## [TASK INSTRUCTIONS]
Every line of the records below from the line with "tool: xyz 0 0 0" up to and including the line with "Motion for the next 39" must be reproduced exactly, and no line outside that range.

Source data:
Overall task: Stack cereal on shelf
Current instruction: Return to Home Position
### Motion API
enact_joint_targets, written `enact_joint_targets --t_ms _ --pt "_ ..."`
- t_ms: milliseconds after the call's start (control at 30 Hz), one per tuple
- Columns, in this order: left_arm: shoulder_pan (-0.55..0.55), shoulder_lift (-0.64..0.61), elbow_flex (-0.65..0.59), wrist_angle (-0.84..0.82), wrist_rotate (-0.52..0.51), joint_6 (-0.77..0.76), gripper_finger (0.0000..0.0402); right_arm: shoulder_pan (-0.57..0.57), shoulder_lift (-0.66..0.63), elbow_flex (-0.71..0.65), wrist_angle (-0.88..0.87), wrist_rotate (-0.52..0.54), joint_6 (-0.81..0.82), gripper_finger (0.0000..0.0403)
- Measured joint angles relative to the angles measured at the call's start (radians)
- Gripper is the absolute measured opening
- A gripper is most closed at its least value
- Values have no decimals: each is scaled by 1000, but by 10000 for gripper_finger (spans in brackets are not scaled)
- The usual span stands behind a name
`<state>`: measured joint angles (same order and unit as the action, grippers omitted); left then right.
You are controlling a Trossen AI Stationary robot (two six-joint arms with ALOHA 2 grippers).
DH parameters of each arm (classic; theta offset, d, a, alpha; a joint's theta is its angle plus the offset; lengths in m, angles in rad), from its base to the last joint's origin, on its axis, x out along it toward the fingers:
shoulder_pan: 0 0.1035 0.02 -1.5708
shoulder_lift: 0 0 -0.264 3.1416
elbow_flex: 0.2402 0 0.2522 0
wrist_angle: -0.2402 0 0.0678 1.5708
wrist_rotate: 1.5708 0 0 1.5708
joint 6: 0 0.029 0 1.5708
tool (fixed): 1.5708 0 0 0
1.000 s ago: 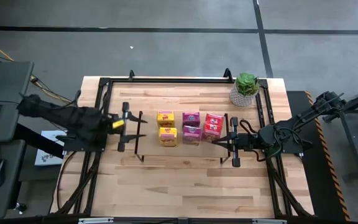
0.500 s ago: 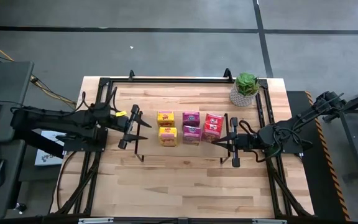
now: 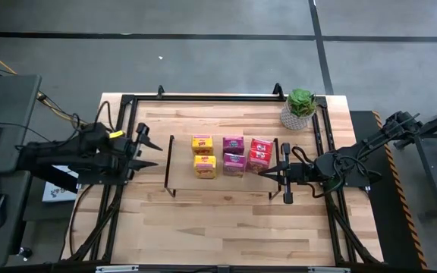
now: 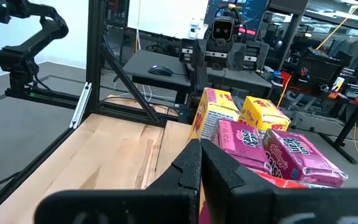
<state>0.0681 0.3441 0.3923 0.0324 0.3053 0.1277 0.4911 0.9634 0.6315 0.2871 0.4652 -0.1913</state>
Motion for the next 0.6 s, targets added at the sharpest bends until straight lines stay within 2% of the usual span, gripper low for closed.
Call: enact_joint_targets --t_ms 133,300,600 --pt "-1 -63 -33 29 0 -3 204 0 0 0 4 0 -16 0" --pt "-1 -119 -134 105 -3 5 173 0 0 0 9 1 -16 0" --pt "-1 -171 -277 250 -56 -4 87 0 0 0 6 1 -18 0"
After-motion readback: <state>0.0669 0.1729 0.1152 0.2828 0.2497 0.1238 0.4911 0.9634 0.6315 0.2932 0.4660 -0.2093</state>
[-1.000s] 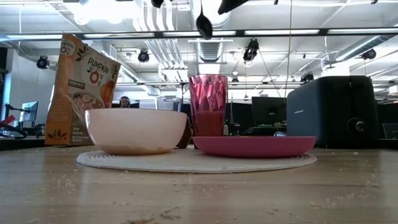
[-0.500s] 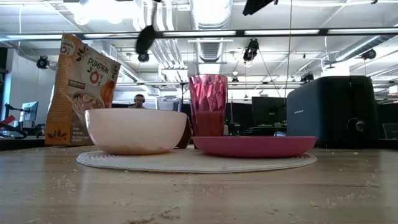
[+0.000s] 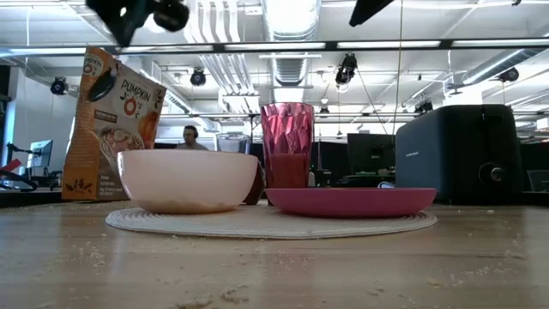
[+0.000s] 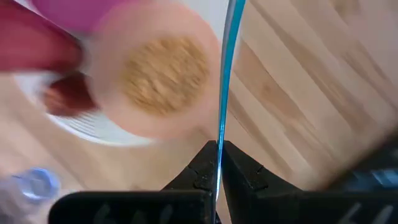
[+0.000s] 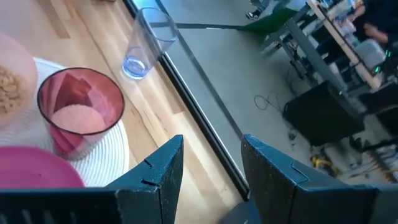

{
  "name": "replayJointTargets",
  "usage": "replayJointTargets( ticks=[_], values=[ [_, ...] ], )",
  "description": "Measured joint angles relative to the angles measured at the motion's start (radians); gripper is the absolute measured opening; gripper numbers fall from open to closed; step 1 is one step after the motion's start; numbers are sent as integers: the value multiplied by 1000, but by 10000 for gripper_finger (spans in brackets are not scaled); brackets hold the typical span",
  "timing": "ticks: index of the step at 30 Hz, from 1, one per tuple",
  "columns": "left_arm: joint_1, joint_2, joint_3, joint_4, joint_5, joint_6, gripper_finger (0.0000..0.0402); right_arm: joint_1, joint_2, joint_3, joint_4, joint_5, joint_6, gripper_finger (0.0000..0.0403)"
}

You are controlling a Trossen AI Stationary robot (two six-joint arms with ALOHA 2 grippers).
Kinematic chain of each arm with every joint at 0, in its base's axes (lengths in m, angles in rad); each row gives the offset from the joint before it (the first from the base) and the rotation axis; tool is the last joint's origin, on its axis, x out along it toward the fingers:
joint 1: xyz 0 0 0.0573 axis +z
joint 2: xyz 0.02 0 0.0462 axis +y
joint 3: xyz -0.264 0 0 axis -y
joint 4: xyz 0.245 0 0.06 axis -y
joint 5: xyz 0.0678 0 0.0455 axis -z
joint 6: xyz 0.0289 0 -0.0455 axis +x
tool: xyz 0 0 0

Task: Arrange a breakfast setting
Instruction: Put the blue spoon beside the orange bowl

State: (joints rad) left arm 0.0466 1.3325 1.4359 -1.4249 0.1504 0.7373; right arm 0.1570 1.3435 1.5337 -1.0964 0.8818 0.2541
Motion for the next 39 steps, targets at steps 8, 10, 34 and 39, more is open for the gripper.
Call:
replayJointTargets(
  ticks=[8,10,34,39],
  values=[
    [-7,67,-131,-74,-10,144,0,0,-89,-12,-79,-5,196,146],
    [-7,100,-167,-87,-35,201,0,0,-103,-20,-76,-28,212,144],
    [-65,412,-302,84,-439,664,0,2,-191,-164,-89,-78,210,144],
    [-90,430,-302,150,-432,635,0,8,-278,-204,-8,-109,205,144]
  ],
)
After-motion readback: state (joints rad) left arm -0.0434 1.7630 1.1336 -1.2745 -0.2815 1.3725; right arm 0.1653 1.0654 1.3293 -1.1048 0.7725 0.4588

## [RESULT OF THE EXERCISE]
tool: xyz 0 0 0

Task: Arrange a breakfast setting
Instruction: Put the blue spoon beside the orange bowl

State: (joints rad) left arm 0.0466 1.3325 1.4359 -1.4249 0.1504 0.7373; right arm 0.1570 1.3435 1.5337 -1.0964 0.8818 0.2541
Motion for the next 39 steps, targets at steps 8, 10, 34 and 39, more is open for the gripper.

The output above is the complete answer.